I think people just like to hate things, and will find any reason to continue to do so as long as their little corner of the internet tells them they should hate it. People most vocal with their complaints rarely take the time to dig into the facts and see if it's really as bad as they claim; or they fully know it's not as bad, but never want to let the truth get in the way of a good ol' fashion, hate-boner, circle-jerk.

Is Brave the best browser? Hahahaha no. It's still a chromium fork and has been a little too eager to integrate AI in my opinion. But it's FAR from the worst and is the probably the best privacy focused browser for those that don't understand technology and struggle to use third-party ad-ons. It's just a little ridiculous that while there are legitimate things to complain about, most people's arguments seem to always stem from the 3 topics above.

Now cue the downvotes because I'm clearly some crypto fascist boot-licker for daring to believe "nuance" isn't a made up word.

[–] Warl0k3@lemmy.world 49 points 1 day ago* (last edited 1 day ago) (9 children)

A couple points: Brendan Eich, the one that made the prop-8 donation, is the current CEO of Brave, not just "one of the guys involved". In a related problem, I find it a little difficult to believe that someone who doesn't still hold their anti-gay views would be quite so eager to take cash from Peter Thiel (via his Firm Founder Fund) and I especially do not want to be involved with a browser supported by Thiel when the terms of his investment are private (like, does he have access to brave's user data? We'd like to think no, but boy are they shaking hands with the devil while asking us to trust them.)

Another big piece of criticism that was excluded: Brave created a bunch of profiles for content creators without telling them then used those to solicit donations on behalf of those content creators, then not only refused to refund users who were deceived they kept all the money they said would go to the content creators.

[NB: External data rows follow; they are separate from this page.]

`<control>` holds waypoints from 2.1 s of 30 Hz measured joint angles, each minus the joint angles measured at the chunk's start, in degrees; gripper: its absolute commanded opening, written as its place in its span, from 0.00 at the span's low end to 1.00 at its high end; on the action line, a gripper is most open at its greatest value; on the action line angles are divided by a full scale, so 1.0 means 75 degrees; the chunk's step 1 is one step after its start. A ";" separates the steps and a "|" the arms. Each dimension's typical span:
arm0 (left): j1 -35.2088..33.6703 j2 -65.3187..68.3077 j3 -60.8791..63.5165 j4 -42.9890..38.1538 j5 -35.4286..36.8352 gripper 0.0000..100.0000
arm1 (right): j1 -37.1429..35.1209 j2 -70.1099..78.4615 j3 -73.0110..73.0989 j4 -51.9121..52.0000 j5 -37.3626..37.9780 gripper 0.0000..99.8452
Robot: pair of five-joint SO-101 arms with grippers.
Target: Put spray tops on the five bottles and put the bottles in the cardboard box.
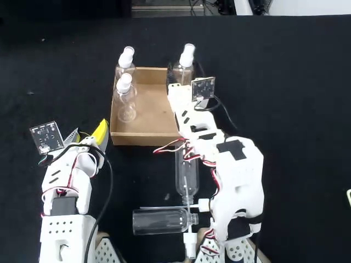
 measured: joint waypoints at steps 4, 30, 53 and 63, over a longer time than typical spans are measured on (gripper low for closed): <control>0.0000 0.0000 0.0000 0.0000 0.0000 0.25 | 0.0012 0.0000 0.0000 0.0000 0.0000 0.29; 0.0000 0.0000 0.0000 0.0000 0.0000 0.25 | 0.0012 0.0012 0.0000 -0.0539 0.0527 0.02; 0.0000 0.0000 0.0000 0.0000 0.0000 0.25 | -0.0012 0.0492 -0.0164 -0.0633 0.1969 0.03; 0.0000 0.0000 0.0000 0.0000 0.0000 0.25 | -0.0023 0.0527 -0.0176 -0.0656 0.1993 0.22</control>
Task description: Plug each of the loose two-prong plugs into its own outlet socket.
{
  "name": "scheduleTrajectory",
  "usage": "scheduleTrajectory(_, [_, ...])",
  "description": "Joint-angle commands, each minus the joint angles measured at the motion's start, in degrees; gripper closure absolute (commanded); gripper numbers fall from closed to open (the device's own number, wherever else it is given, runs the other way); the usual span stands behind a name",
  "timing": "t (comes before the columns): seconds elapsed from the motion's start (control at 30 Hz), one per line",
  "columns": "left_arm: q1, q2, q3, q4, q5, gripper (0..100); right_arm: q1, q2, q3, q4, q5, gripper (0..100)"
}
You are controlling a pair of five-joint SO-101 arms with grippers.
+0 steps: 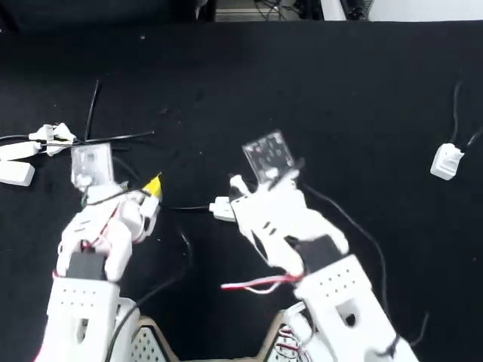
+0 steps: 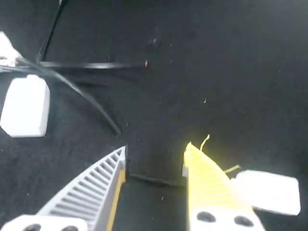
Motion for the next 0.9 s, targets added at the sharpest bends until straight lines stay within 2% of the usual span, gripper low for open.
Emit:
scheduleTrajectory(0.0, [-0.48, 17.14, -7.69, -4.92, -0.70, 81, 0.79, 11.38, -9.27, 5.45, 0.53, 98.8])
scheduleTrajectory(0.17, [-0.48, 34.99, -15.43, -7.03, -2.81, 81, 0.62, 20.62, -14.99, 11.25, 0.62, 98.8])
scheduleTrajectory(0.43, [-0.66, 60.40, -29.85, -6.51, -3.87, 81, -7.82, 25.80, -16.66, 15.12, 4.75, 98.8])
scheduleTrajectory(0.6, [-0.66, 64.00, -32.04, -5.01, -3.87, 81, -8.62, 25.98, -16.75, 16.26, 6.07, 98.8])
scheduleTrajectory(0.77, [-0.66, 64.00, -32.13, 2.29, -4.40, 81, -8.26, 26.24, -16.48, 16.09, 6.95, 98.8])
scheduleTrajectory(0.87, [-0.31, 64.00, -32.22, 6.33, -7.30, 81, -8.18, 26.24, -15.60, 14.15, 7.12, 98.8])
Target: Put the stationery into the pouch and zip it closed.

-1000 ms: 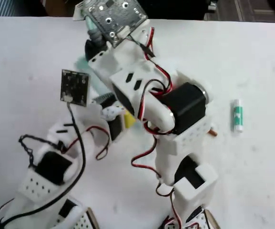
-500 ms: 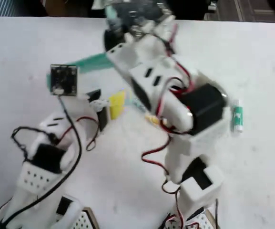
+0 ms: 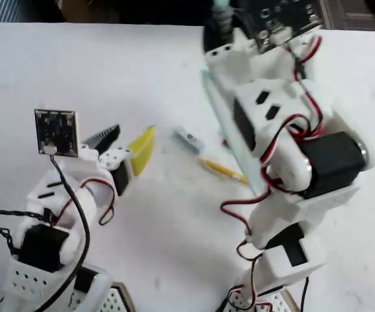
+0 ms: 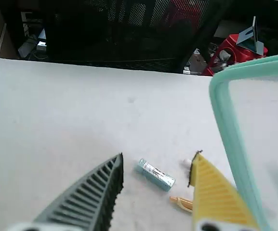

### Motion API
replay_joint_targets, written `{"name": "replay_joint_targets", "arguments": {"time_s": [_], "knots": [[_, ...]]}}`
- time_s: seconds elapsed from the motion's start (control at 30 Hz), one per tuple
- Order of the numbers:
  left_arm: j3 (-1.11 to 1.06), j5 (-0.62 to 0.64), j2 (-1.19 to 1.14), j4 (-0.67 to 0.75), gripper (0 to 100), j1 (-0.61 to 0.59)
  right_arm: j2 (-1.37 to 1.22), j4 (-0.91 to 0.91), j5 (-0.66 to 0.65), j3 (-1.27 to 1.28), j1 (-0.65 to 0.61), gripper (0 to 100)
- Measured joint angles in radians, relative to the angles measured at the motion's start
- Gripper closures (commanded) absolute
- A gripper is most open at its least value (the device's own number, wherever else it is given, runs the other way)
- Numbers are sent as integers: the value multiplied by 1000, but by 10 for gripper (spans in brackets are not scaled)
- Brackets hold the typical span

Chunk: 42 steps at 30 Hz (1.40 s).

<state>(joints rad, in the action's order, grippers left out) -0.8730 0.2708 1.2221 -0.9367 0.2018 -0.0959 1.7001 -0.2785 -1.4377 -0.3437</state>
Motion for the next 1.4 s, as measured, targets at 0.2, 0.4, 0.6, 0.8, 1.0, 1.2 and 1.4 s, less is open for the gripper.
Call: {"name": "replay_joint_targets", "arguments": {"time_s": [0.2, 0.4, 0.6, 0.8, 1.0, 1.2, 1.4], "knots": [[-34, -63, 3, 37, 758, -11, 0, 0, 0, 0, 69, 983], [-77, -114, 2, 87, 758, -51, 0, 3, 0, 0, 109, 983], [-77, -115, 2, 87, 758, -52, 64, 3, 0, 69, 92, 983], [-77, -115, 2, 87, 758, -54, 152, 3, -175, 198, -38, 982], [-77, -115, 2, 87, 758, -54, 190, 3, -270, 204, -110, 982], [-77, -115, 2, 87, 758, -54, 198, 3, -272, 212, -110, 982], [-77, -115, 2, 87, 758, -54, 198, 3, -167, 212, -110, 982]]}}
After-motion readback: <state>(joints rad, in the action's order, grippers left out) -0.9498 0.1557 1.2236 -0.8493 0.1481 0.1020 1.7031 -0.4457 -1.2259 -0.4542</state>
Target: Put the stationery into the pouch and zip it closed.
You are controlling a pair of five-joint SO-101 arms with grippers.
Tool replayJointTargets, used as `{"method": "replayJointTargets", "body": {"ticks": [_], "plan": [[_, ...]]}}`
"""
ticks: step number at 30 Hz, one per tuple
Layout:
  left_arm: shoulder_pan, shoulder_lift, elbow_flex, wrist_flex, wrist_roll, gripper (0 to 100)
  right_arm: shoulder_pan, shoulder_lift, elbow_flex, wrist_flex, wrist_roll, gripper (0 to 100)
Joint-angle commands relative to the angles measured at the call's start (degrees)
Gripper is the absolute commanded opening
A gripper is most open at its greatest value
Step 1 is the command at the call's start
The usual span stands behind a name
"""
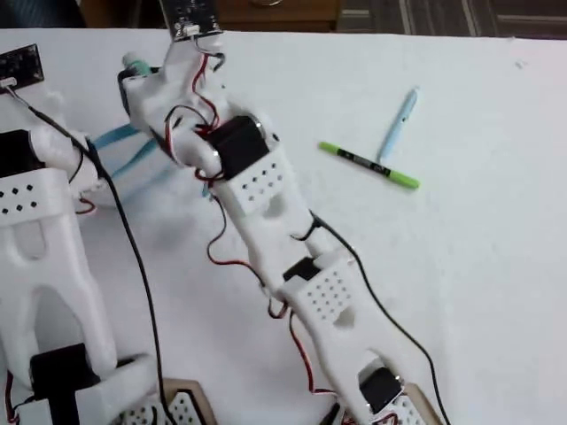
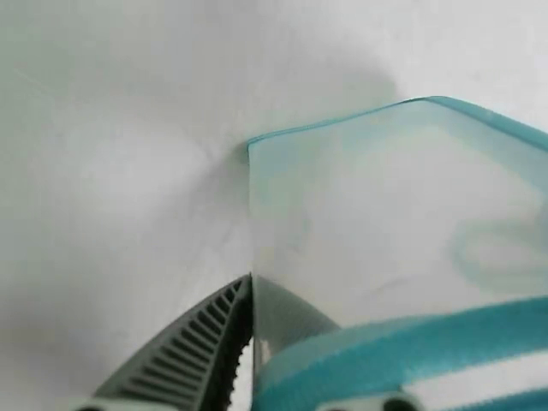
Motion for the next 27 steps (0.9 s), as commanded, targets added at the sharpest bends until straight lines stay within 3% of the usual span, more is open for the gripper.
{"method": "replayJointTargets", "body": {"ticks": [1, 10, 15, 18, 20, 23, 27], "plan": [[-0.48, -0.22, -0.88, 0.35, 0.26, 2, 0.57, -0.31, -1.49, 0.31, -0.26, 1.7], [-0.48, -0.22, -0.88, 0.44, 0.26, 2, 1.10, -11.21, -1.49, 0.40, -2.64, 1.7], [-0.48, -0.22, -0.88, 0.44, 0.26, 2, 4.35, -18.59, -0.97, 10.42, 10.90, 1.6], [-0.48, -0.22, -0.88, 0.44, 0.26, 2, 7.16, -20.26, -0.97, 23.87, 13.80, 1.6], [-0.48, -0.22, -0.88, 0.44, 0.26, 2, 11.56, -21.14, 0.70, 23.69, 13.98, 1.6], [-0.48, -0.22, -0.97, 0.44, 0.26, 2, 16.75, -25.36, 6.42, 23.78, 13.98, 1.6], [-0.48, -0.22, -0.97, 0.44, 0.26, 2, 18.95, -34.77, 25.85, 23.78, 13.98, 1.6]]}}
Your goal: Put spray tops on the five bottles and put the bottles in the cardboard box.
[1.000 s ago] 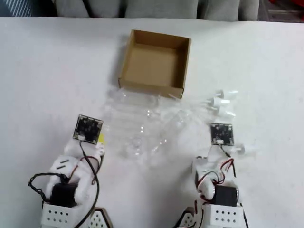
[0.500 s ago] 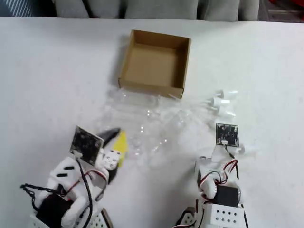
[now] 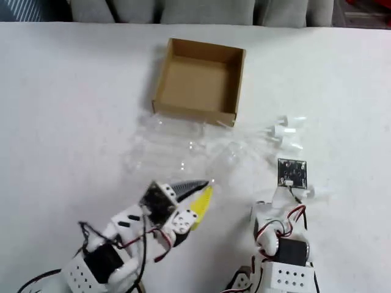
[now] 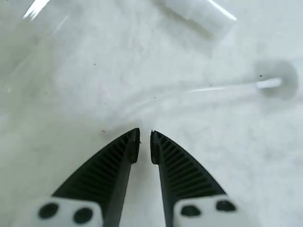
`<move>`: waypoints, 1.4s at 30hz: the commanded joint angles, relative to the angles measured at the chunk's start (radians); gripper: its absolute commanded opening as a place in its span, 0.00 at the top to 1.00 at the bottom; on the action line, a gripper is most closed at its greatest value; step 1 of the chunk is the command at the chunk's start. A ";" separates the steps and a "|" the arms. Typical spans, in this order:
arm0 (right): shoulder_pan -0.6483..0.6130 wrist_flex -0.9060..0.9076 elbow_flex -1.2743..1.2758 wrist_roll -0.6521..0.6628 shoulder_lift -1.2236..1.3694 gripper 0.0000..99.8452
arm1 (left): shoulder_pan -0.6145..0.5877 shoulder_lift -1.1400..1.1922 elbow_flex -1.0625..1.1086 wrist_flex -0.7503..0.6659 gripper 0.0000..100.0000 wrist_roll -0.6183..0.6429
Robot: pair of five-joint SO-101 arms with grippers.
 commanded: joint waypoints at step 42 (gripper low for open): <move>0.013 0.005 0.006 -0.003 -0.012 0.98 | -0.504 1.047 -0.333 -0.235 0.95 0.250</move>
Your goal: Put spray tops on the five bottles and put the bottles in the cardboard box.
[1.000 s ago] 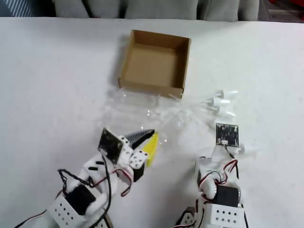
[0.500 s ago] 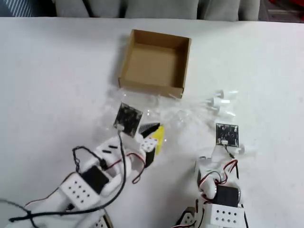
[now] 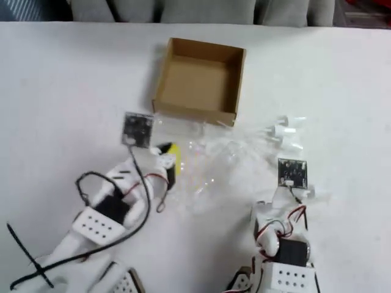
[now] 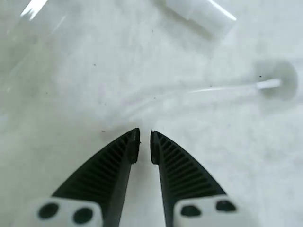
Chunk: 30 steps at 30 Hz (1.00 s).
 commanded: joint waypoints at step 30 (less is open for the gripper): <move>0.013 0.005 0.006 -0.003 -0.010 0.98 | -0.578 0.064 -0.269 0.258 0.95 0.176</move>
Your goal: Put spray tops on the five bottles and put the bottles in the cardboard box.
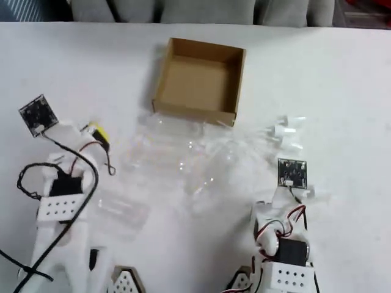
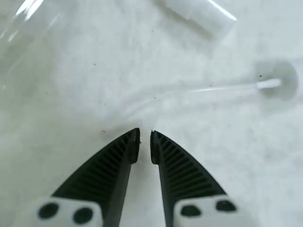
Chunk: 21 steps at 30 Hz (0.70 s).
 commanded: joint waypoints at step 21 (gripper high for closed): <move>0.013 0.005 0.006 -0.003 -0.010 0.98 | -0.076 0.007 -0.390 1.034 0.84 -0.339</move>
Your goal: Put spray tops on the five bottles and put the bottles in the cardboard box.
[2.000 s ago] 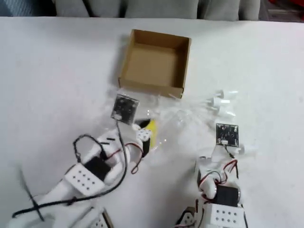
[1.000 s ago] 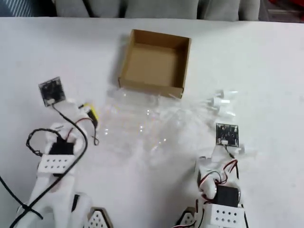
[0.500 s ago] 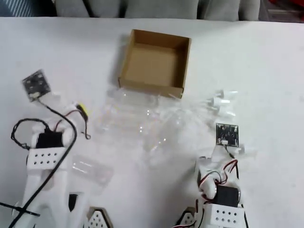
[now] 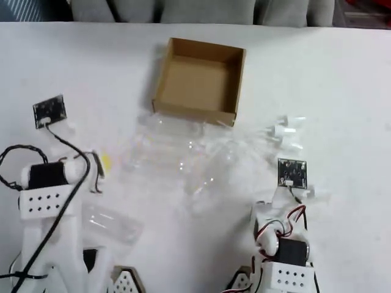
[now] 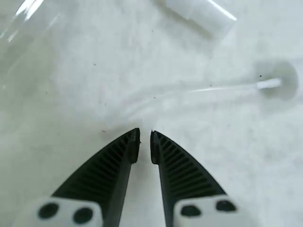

I think people just like to hate things, and will find any reason to continue to do so as long as their little corner of the internet tells them they should hate it.

Trying to present aspects of this as overblown is possibly true - their affiliate link scam was just to binance.us and that gets left out of a lot of this, but at the same time that's a damned difficult thing to sell as just having been a mistake when it was auto-replacing the links to something they were the beneficiaries of.

Btw, this same guy is the one who developed JavaScript and I don’t see even remotely the same level of hate for that, so it really feels like people are just being selectively upset.

Well sure, but he's not actively the CEO of javascript, and as far as I'm aware hasn't ever been involved with javascript since it was rolled into the OpenJS Foundation.

(Also: Brendan Eich shared a bunch of covid conspiracy theory / misinformation stuff. Sure that's a minor point, absolutely everyone sure was doing that back then and why should we judge, but still it's not a great look.)